(Records contained in a dataset)
Start of Block
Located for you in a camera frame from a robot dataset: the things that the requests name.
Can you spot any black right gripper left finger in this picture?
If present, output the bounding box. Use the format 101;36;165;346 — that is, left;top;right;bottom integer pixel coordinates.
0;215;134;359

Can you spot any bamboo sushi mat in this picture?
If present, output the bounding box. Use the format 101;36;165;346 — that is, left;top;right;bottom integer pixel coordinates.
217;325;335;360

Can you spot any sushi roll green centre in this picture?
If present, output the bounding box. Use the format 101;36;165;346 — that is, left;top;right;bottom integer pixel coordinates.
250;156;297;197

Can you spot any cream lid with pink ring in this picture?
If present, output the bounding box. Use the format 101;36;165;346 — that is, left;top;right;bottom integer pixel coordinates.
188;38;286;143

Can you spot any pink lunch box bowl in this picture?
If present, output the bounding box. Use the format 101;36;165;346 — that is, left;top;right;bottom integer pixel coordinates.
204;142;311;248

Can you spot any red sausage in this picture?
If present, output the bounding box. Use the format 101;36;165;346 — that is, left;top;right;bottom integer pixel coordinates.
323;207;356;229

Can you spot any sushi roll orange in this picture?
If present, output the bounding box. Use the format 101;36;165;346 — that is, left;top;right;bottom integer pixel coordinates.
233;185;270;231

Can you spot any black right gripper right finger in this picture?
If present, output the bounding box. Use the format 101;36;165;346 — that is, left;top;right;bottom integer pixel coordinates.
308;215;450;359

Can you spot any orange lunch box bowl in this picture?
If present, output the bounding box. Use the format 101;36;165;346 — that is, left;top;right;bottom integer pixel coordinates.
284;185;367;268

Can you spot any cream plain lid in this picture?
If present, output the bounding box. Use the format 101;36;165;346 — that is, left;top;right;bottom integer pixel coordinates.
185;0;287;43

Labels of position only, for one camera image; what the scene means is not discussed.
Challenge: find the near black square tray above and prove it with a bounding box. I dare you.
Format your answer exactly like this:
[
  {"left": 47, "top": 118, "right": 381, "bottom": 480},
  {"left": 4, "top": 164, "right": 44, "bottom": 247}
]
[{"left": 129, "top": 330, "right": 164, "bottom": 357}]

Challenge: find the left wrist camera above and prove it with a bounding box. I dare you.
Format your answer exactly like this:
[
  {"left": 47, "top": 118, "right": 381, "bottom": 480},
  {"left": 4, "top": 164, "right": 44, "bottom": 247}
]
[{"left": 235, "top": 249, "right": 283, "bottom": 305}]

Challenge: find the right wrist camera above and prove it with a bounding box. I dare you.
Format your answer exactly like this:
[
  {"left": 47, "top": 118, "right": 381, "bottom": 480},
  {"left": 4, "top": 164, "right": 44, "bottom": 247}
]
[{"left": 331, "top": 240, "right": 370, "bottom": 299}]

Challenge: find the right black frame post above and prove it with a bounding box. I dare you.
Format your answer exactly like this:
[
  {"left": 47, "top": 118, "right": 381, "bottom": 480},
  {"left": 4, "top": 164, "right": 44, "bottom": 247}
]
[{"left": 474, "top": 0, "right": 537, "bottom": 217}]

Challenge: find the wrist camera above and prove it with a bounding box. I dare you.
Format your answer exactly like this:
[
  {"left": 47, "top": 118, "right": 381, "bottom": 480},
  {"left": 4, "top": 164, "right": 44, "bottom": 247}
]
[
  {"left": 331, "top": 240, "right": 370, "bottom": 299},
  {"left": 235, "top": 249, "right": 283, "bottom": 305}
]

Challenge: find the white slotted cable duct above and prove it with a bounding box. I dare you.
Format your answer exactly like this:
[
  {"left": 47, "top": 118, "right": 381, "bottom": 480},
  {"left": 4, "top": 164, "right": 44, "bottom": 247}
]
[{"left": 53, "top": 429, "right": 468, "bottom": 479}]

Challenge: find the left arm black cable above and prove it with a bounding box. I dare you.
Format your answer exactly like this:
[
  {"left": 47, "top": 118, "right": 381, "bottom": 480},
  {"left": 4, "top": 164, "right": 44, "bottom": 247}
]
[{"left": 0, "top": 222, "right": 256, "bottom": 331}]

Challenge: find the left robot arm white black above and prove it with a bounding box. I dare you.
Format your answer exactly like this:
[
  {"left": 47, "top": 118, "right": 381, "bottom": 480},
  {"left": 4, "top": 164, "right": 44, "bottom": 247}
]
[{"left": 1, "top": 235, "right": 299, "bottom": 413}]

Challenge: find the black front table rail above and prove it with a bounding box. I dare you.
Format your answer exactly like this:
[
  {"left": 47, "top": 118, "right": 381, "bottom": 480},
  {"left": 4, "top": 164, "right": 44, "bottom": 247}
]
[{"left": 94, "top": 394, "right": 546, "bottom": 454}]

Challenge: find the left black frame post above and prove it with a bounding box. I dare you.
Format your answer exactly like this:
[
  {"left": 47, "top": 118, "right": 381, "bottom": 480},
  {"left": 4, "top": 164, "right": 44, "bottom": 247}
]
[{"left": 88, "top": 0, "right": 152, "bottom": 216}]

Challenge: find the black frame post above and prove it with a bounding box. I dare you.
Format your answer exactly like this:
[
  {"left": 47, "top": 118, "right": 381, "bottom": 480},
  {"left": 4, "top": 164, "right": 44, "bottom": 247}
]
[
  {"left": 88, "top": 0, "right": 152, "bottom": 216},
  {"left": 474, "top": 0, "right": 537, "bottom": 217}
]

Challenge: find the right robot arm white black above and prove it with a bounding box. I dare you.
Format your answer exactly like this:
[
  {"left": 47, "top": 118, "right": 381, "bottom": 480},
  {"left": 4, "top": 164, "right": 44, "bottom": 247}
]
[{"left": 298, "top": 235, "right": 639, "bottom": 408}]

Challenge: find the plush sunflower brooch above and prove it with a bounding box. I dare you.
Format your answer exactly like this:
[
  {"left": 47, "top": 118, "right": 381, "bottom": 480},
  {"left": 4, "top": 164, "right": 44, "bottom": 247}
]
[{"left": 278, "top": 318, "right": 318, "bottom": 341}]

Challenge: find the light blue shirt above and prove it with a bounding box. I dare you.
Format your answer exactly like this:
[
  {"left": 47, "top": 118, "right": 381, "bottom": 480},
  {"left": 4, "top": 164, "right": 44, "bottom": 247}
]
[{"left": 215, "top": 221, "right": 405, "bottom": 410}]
End of Block
--- EXERCISE OBJECTIVE ---
Go through the entries and filter for lines holding the word "spot"; copy each match.

--- ANSWER SPACE ---
Can you spot any black right gripper left finger in this picture?
Can you spot any bamboo sushi mat in this picture?
Can you spot any sushi roll green centre in this picture?
Can you spot any cream lid with pink ring in this picture?
Can you spot any pink lunch box bowl in this picture?
Can you spot any red sausage in this picture?
Can you spot any sushi roll orange in this picture?
Can you spot any black right gripper right finger in this picture?
Can you spot any orange lunch box bowl in this picture?
Can you spot any cream plain lid in this picture?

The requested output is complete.